= Task inputs =
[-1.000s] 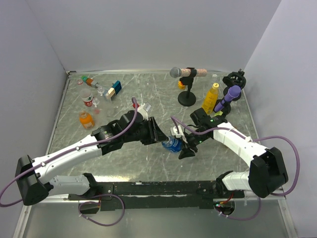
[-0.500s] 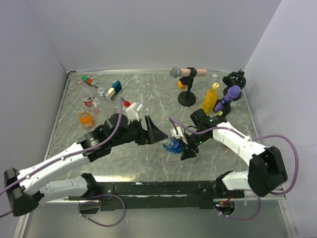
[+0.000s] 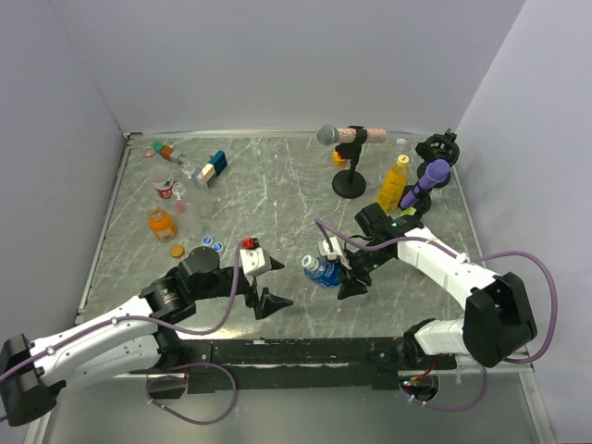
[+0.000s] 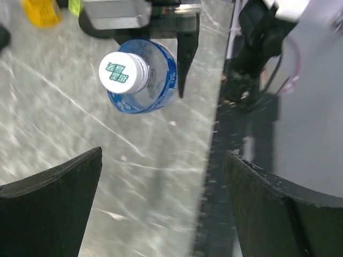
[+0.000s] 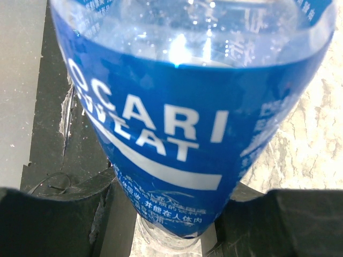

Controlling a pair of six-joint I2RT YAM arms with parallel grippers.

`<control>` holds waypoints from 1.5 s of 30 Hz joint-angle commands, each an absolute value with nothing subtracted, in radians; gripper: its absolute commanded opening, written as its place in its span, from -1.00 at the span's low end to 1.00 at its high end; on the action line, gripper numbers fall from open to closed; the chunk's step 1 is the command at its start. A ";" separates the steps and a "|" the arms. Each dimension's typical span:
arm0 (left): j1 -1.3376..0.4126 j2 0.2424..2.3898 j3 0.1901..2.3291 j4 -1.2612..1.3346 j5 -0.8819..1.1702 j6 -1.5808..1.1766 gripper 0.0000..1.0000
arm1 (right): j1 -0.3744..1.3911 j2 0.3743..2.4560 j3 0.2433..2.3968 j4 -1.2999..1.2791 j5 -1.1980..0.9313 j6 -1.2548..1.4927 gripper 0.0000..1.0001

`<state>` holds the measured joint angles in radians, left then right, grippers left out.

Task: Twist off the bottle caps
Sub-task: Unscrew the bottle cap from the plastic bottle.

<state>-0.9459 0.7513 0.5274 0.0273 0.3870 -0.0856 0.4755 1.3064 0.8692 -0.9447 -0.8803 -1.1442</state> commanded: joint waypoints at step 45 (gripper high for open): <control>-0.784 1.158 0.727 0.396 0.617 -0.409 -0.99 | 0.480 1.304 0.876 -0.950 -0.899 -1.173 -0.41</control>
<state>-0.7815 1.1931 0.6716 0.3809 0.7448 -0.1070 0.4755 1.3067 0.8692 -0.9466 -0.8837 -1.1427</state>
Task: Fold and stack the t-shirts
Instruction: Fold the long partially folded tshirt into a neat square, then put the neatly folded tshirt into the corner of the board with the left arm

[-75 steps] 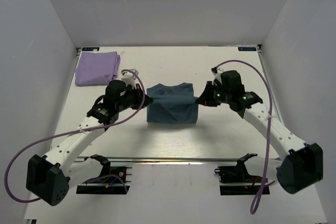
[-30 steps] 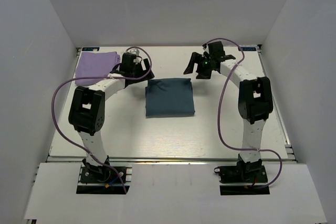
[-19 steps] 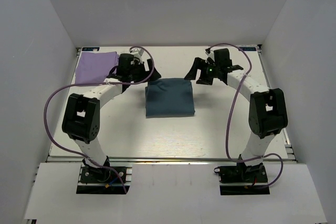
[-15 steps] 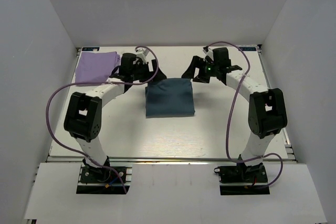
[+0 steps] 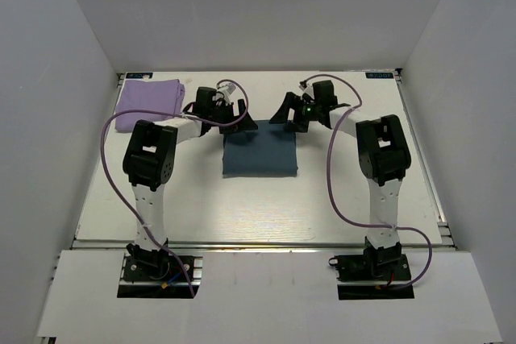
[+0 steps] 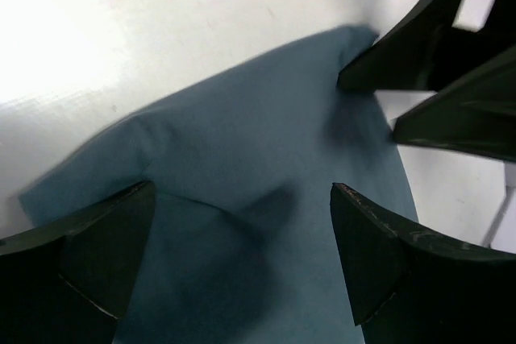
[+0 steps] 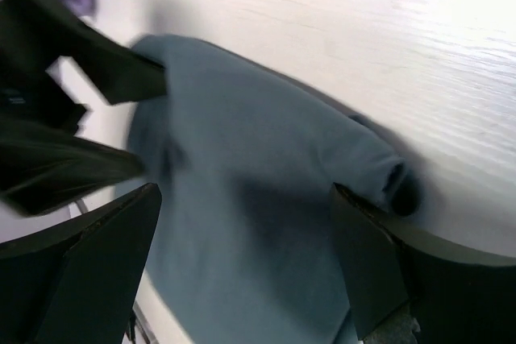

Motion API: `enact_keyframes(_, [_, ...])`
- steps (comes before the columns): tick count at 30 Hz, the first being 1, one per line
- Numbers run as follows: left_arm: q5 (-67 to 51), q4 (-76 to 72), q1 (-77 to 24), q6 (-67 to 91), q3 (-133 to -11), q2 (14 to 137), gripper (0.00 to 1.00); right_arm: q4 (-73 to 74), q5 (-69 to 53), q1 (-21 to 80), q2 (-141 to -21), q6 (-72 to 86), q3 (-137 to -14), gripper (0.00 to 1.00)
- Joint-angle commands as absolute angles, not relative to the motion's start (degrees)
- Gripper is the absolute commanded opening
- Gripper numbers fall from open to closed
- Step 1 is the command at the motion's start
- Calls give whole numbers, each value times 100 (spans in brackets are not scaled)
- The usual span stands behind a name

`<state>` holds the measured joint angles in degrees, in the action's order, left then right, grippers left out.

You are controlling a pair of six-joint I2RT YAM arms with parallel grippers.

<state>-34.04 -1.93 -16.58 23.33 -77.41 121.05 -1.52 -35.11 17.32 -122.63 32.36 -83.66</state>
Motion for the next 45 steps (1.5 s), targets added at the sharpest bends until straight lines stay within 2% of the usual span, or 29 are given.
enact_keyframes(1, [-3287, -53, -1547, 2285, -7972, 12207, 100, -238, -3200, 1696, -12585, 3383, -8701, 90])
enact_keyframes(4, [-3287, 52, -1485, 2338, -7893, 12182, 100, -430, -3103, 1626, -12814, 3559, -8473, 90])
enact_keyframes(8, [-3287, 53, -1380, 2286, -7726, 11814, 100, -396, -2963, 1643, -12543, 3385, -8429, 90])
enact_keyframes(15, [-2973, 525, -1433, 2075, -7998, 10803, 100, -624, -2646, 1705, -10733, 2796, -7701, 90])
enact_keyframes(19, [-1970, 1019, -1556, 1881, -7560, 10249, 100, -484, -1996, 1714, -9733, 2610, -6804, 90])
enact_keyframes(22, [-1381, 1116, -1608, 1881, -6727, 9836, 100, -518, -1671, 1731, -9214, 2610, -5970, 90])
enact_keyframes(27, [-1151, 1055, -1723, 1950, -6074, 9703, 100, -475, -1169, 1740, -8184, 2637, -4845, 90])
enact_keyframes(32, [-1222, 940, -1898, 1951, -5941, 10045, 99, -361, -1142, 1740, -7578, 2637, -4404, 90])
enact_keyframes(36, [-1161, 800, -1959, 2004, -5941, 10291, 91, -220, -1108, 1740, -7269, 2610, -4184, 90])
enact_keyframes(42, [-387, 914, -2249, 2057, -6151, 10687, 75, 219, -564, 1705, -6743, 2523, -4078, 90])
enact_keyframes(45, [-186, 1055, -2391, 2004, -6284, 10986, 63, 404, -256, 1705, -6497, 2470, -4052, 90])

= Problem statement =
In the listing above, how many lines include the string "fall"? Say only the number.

= Solution to this problem =
2